# Problem statement
When the line containing "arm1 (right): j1" is found in the data below, copy it and each line after it through the line containing "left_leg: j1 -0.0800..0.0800", exactly and with no others.

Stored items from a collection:
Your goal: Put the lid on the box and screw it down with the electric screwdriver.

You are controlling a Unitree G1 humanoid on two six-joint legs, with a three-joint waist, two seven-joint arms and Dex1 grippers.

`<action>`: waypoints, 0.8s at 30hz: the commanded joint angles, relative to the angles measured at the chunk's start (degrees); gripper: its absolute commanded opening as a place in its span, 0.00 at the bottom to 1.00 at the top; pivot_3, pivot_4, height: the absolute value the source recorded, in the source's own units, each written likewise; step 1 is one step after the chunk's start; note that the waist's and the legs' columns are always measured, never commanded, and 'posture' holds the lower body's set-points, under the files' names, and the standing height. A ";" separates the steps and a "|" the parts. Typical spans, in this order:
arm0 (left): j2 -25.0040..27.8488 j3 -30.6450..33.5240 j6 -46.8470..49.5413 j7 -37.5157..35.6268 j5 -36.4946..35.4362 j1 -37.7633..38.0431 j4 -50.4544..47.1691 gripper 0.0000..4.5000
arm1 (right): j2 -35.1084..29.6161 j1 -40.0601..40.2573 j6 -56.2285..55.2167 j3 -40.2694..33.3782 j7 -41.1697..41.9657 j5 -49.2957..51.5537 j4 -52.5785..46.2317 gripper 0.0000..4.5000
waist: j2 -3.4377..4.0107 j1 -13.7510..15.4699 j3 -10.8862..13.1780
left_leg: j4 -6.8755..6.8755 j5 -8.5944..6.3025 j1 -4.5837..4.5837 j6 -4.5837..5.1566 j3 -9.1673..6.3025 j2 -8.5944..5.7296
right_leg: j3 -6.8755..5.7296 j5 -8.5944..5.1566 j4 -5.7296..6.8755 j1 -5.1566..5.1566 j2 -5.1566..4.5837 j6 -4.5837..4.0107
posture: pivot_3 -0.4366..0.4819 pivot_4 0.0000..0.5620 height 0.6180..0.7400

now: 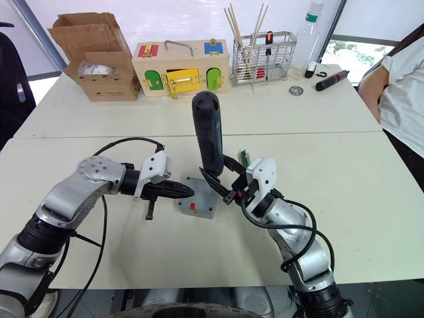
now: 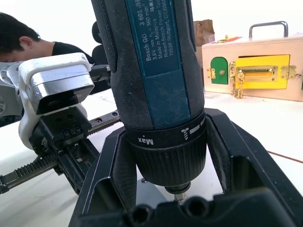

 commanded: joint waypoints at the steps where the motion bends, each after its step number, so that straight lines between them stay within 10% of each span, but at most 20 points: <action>1: 0.21 -0.65 0.41 0.18 1.15 0.19 0.53 0.00 | -1.01 4.23 4.90 5.13 2.55 -0.94 7.33 0.39 | -0.03 0.00 -0.04 | 0.00 0.00 0.00 0.00 0.00 0.00 | 0.00 0.00 0.00 0.00 0.00 0.00 | 0.48 0.27 1.00; 24: -0.02 -0.66 -0.03 0.16 1.58 0.05 1.15 0.00 | -1.32 2.35 4.65 3.11 3.69 4.15 -2.91 0.39 | -0.01 0.05 -0.06 | -0.06 0.00 -0.10 0.00 0.00 0.02 | 0.01 -0.01 -0.06 -0.09 -0.01 -0.03 | 0.48 0.27 1.00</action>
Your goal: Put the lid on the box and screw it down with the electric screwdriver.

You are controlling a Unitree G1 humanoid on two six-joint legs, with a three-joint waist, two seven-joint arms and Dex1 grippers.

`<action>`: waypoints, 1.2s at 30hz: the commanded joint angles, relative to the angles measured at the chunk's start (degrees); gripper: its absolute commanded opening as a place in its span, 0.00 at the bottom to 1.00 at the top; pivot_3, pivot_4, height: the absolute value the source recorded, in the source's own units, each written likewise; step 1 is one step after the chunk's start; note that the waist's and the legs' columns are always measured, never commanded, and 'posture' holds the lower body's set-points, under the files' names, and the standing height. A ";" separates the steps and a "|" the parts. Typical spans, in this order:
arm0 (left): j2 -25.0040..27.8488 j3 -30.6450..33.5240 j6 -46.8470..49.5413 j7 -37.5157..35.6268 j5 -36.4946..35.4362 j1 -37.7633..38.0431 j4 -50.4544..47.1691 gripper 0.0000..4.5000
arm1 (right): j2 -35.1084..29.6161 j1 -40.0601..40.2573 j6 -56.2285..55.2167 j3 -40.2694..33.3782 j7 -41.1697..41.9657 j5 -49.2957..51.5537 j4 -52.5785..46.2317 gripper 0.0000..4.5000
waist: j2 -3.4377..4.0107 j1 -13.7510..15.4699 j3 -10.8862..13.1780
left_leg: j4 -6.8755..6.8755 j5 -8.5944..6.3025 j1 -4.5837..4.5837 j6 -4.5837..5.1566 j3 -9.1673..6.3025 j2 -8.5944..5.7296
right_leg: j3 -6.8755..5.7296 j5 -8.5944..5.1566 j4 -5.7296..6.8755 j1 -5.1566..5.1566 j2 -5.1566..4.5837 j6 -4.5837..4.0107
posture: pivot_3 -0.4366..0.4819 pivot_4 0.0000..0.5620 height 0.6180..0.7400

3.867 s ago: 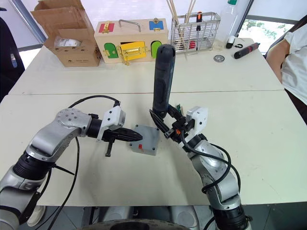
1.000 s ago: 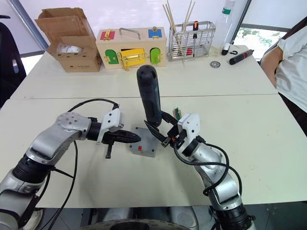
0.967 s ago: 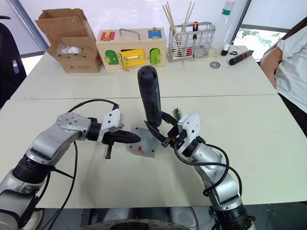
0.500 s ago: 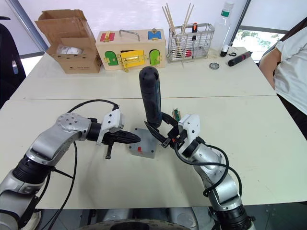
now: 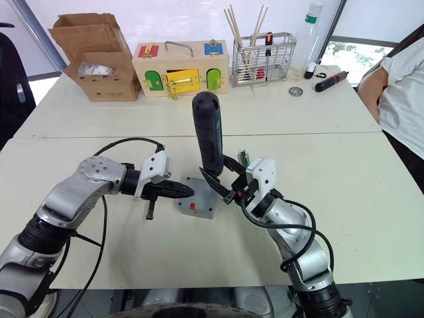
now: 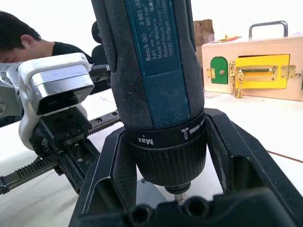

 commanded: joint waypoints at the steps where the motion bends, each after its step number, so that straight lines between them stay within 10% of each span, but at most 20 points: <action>1: 0.21 -0.71 0.23 0.23 1.38 0.09 0.81 0.00 | -1.18 2.38 5.22 3.67 3.18 3.89 -3.68 0.39 | 0.02 -0.02 0.01 | 0.00 0.00 -0.05 0.00 0.00 0.00 | 0.00 0.00 0.00 -0.05 0.00 0.00 | 0.48 0.27 1.00; 36: 2.10 -5.49 -4.64 -2.64 6.44 1.69 2.44 0.00 | 0.97 6.40 -2.80 2.81 -3.72 -3.19 -4.05 0.39 | 0.08 0.20 0.08 | -0.25 0.01 -0.13 -0.02 0.02 0.07 | -0.01 -0.09 -0.01 -0.24 0.04 -0.17 | 0.48 0.27 1.00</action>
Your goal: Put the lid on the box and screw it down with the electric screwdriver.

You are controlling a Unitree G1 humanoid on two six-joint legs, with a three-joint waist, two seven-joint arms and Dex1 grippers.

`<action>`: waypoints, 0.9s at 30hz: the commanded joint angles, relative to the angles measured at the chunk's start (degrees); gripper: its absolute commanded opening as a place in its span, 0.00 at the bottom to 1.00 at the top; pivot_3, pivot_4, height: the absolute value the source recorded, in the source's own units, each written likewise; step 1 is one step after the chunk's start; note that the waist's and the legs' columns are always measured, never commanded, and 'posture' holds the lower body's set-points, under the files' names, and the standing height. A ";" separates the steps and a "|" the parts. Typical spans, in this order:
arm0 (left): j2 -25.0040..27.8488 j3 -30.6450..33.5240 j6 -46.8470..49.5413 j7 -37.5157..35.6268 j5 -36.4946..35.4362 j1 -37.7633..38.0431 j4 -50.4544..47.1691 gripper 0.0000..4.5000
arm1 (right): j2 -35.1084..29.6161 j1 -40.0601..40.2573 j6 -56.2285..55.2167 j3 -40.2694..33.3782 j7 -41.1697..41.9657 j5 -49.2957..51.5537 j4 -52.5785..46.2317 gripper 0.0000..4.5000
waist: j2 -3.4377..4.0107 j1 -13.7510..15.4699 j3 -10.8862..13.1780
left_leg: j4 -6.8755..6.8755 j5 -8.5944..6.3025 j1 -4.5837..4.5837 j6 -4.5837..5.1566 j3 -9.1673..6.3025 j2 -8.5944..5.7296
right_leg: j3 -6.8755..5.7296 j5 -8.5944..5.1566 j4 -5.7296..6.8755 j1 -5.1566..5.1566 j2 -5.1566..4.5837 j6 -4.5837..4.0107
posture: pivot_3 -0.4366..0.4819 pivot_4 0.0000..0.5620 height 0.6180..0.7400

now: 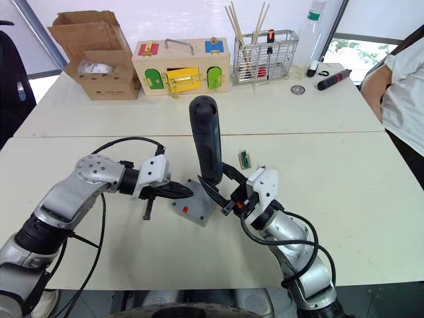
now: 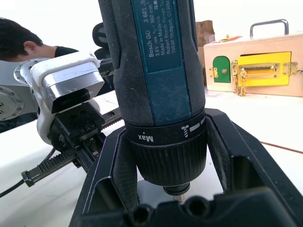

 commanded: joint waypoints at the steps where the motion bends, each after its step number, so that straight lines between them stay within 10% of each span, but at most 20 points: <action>1: 0.60 -3.76 1.39 -0.47 3.31 1.74 2.34 0.00 | 0.52 0.61 -0.04 0.46 -0.57 -0.88 0.22 0.39 | 0.00 0.00 0.00 | 0.00 0.00 0.00 0.00 0.00 0.00 | 0.00 0.00 0.00 0.00 0.00 0.00 | 0.48 0.27 1.00; 27: 0.23 -4.16 2.24 0.21 4.64 1.46 2.67 0.00 | -3.58 2.40 5.28 2.32 1.36 -3.60 9.89 0.39 | -0.01 -0.01 -0.46 | -0.62 0.00 0.94 0.01 -0.03 0.00 | -0.02 0.00 -0.85 0.86 -0.03 -0.02 | 0.48 0.27 1.00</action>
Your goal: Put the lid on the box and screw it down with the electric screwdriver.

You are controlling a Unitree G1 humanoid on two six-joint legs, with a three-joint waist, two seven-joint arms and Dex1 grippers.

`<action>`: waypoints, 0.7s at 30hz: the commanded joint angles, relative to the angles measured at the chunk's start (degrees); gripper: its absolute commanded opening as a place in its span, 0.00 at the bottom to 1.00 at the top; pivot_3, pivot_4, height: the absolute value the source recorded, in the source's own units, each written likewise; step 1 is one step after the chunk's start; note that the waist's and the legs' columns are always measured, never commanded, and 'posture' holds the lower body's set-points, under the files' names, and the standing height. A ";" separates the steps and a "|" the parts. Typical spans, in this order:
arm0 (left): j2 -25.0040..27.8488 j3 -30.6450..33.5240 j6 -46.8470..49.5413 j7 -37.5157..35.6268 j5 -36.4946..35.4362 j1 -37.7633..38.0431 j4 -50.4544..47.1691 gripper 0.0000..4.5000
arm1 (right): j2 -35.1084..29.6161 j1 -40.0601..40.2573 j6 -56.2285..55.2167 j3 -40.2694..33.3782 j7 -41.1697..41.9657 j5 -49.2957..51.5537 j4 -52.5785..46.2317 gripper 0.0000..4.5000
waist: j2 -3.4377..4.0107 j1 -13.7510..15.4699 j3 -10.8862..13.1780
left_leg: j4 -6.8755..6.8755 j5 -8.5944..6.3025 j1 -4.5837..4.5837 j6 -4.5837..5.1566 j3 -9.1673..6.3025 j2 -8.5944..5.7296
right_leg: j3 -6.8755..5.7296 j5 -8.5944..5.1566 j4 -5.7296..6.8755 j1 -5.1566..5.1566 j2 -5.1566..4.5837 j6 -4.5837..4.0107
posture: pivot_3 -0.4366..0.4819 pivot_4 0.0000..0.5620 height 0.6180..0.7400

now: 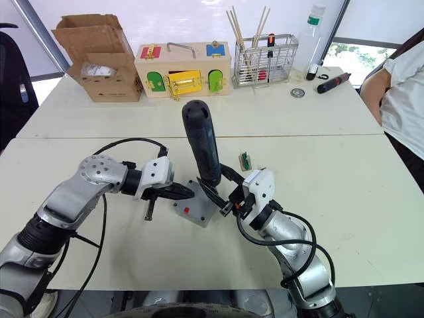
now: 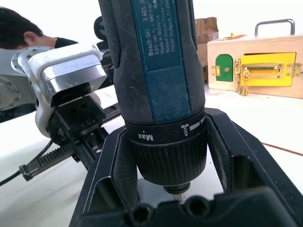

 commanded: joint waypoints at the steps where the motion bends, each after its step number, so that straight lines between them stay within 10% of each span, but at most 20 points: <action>1: 0.61 -2.93 2.09 0.12 2.88 1.71 2.62 0.00 | -2.15 2.91 4.52 0.95 0.89 -2.09 8.16 0.39 | 0.01 -0.01 -0.03 | -0.04 0.00 0.07 0.00 0.00 0.00 | 0.00 -0.01 -0.02 0.26 0.00 0.00 | 0.48 0.27 1.00; 21: -0.04 -4.14 0.05 0.92 4.34 1.99 4.06 0.00 | 0.73 -1.02 2.90 -4.47 -4.34 2.22 -11.39 0.39 | 0.42 0.35 0.36 | -0.03 0.01 -0.30 -0.04 -0.01 -0.03 | 0.00 0.00 -0.08 -0.04 -0.09 -0.01 | 0.48 0.27 1.00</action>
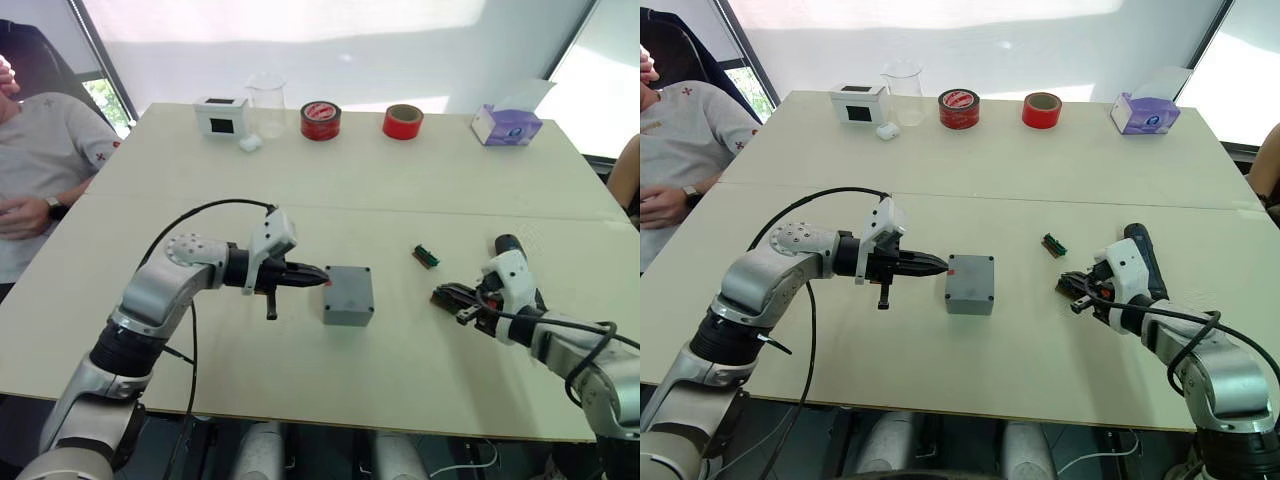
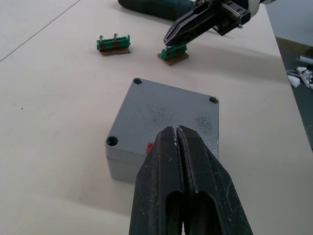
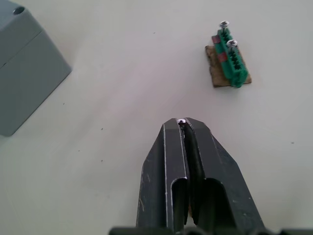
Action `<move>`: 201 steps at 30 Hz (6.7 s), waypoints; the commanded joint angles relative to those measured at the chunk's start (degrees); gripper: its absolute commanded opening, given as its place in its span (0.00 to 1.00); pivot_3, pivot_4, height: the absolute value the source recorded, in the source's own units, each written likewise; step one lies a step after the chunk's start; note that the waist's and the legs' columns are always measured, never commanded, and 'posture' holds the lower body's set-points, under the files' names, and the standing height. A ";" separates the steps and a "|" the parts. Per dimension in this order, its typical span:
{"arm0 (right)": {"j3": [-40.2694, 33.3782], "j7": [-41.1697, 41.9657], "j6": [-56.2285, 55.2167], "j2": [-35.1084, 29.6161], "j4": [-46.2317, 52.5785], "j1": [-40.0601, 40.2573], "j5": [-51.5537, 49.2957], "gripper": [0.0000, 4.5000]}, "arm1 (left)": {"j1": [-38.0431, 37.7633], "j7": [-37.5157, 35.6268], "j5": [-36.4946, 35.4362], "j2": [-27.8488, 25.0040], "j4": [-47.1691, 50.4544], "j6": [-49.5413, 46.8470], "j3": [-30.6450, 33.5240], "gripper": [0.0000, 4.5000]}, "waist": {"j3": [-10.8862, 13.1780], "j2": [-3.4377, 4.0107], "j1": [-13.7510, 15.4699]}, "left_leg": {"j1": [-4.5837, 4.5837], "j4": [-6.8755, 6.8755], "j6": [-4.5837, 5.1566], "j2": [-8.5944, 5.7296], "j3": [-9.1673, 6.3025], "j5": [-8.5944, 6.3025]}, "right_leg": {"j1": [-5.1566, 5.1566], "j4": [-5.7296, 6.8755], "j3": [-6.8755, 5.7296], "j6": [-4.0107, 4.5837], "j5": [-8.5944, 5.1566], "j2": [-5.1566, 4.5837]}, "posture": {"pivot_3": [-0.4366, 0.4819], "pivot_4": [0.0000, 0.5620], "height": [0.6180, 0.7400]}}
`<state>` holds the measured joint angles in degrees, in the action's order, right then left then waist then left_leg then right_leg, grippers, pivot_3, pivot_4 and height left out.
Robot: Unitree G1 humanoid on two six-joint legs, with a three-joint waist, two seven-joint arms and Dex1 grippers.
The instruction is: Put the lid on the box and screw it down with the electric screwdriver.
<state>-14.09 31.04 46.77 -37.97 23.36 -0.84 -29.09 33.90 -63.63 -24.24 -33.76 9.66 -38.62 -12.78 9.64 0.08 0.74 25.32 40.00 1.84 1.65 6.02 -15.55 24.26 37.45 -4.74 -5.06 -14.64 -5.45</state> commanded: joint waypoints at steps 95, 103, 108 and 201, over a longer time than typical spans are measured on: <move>-2.05 4.49 18.93 -11.66 -4.26 -26.39 -3.68 0.96 | 5.43 3.00 -6.00 3.88 0.59 1.63 6.36 0.00 | 0.03 0.01 0.02 | 0.06 -0.02 -0.16 -0.06 0.02 0.09 | 0.04 -0.04 -0.01 0.00 0.01 -0.10 | 0.48 0.27 0.79; 11.41 8.94 37.06 -32.57 -24.63 -38.35 -0.46 1.00 | 8.39 -5.27 -5.86 4.52 1.97 4.21 -0.98 0.00 | 0.06 0.10 -0.14 | 0.06 -0.04 0.10 -0.03 0.11 -0.06 | 0.14 -0.04 0.02 0.04 0.00 -0.11 | 0.48 0.27 0.79; 21.61 18.36 38.40 -37.19 -31.29 -41.50 -1.58 1.00 | 8.18 -5.17 -3.48 7.53 1.53 7.48 -4.22 0.00 | 0.05 0.10 -0.31 | 0.08 -0.06 0.17 -0.06 0.11 -0.10 | 0.13 -0.14 0.04 0.07 -0.02 -0.16 | 0.48 0.27 0.79; 7.00 -7.69 -6.35 15.71 12.23 -21.31 -5.48 0.39 | 5.30 -2.68 11.41 7.63 -9.73 11.74 -9.25 0.00 | 0.29 0.39 -0.06 | 0.12 -0.03 -0.18 -0.04 0.06 0.11 | 0.18 0.07 -0.04 -0.08 0.06 -0.05 | 0.48 0.27 0.79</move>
<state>-6.62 23.42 41.42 -21.96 31.85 -20.78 -33.03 39.25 -66.09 -13.12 -26.14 -0.97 -26.16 -21.61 9.93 0.47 0.67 25.44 39.97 1.65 1.61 6.08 -15.44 24.44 37.52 -4.77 -5.14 -14.58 -5.49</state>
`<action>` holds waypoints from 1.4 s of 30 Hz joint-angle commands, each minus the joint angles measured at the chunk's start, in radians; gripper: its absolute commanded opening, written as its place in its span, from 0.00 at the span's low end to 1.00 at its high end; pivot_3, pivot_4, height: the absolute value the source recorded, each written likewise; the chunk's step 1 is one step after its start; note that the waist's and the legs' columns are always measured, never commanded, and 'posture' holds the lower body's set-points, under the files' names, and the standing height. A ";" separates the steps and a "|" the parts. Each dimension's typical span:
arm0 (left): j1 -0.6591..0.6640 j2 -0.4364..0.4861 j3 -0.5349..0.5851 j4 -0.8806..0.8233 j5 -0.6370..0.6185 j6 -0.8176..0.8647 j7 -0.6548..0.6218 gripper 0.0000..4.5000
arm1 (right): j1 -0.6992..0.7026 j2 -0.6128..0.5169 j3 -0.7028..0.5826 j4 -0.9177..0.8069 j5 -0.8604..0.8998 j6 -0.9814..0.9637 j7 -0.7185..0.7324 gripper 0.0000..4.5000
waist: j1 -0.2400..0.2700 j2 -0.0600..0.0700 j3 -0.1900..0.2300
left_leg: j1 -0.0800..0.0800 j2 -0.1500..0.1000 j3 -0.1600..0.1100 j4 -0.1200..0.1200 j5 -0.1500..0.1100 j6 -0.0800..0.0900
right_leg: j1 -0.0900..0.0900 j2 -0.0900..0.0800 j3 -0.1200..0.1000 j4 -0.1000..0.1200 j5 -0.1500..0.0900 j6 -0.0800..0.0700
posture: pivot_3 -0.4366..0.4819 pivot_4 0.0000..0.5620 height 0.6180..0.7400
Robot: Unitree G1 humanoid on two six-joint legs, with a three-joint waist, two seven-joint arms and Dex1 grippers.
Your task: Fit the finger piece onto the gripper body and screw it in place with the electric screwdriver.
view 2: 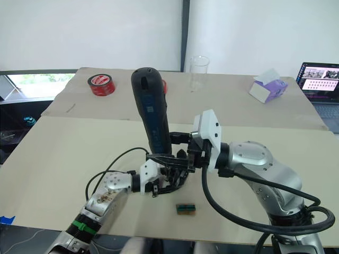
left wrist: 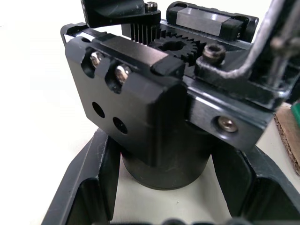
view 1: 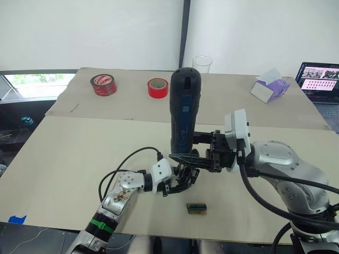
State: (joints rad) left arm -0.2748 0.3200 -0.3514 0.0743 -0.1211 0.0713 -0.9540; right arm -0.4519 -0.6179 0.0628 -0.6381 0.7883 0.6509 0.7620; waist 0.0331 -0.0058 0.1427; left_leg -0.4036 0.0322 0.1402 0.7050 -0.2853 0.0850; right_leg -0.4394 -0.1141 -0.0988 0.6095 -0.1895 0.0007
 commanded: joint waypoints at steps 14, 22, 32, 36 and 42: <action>0.016 0.009 -0.029 0.030 0.017 0.045 -0.008 0.51 | 0.070 0.009 -0.011 0.007 -0.040 -0.054 0.003 0.43 | 0.000 0.000 0.000 | 0.001 0.000 0.000 0.000 0.000 0.000 | 0.001 0.000 0.000 0.000 -0.001 0.001 | 0.48 0.27 1.00; 0.007 0.013 -0.025 0.021 0.013 0.057 -0.012 0.51 | 0.139 0.039 0.001 0.034 -0.079 -0.102 -0.028 0.43 | -0.001 0.000 0.000 | 0.004 0.000 0.000 0.000 0.000 0.000 | 0.001 0.000 0.000 0.000 -0.004 0.004 | 0.48 0.27 1.00; -0.004 0.022 -0.017 0.006 0.006 0.080 -0.016 0.51 | 0.172 0.014 0.056 0.047 -0.145 -0.101 -0.046 0.43 | -0.006 0.000 -0.003 | 0.006 0.000 0.000 0.000 -0.001 -0.002 | 0.001 -0.002 0.001 0.000 -0.006 0.001 | 0.48 0.27 1.00; -0.007 0.029 -0.012 0.007 0.003 0.081 -0.017 0.51 | 0.154 -0.002 0.081 0.042 -0.168 -0.092 -0.046 0.43 | -0.008 0.000 -0.005 | 0.007 0.001 0.000 -0.001 -0.001 -0.002 | 0.001 -0.004 0.001 -0.001 -0.007 0.001 | 0.48 0.27 1.00; -0.009 0.033 -0.009 0.010 0.003 0.079 -0.014 0.51 | 0.115 -0.005 0.104 0.039 -0.158 -0.045 -0.076 0.43 | -0.009 -0.001 -0.008 | 0.007 0.001 0.000 -0.002 -0.001 -0.003 | 0.001 -0.004 0.001 -0.001 -0.007 0.001 | 0.48 0.27 1.00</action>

# Expected answer
arm1 (right): j1 -0.6992..0.7026 j2 -0.6128..0.5169 j3 -0.7028..0.5826 j4 -0.9177..0.8069 j5 -0.8604..0.8998 j6 -0.9814..0.9637 j7 -0.7185..0.7324 gripper 0.0000..4.5000
waist: j1 -0.2400..0.2700 j2 -0.0600..0.0700 j3 -0.1900..0.2300
left_leg: j1 -0.0800..0.0800 j2 -0.1500..0.1000 j3 -0.1600..0.1100 j4 -0.1200..0.1200 j5 -0.1500..0.1100 j6 -0.0800..0.0900

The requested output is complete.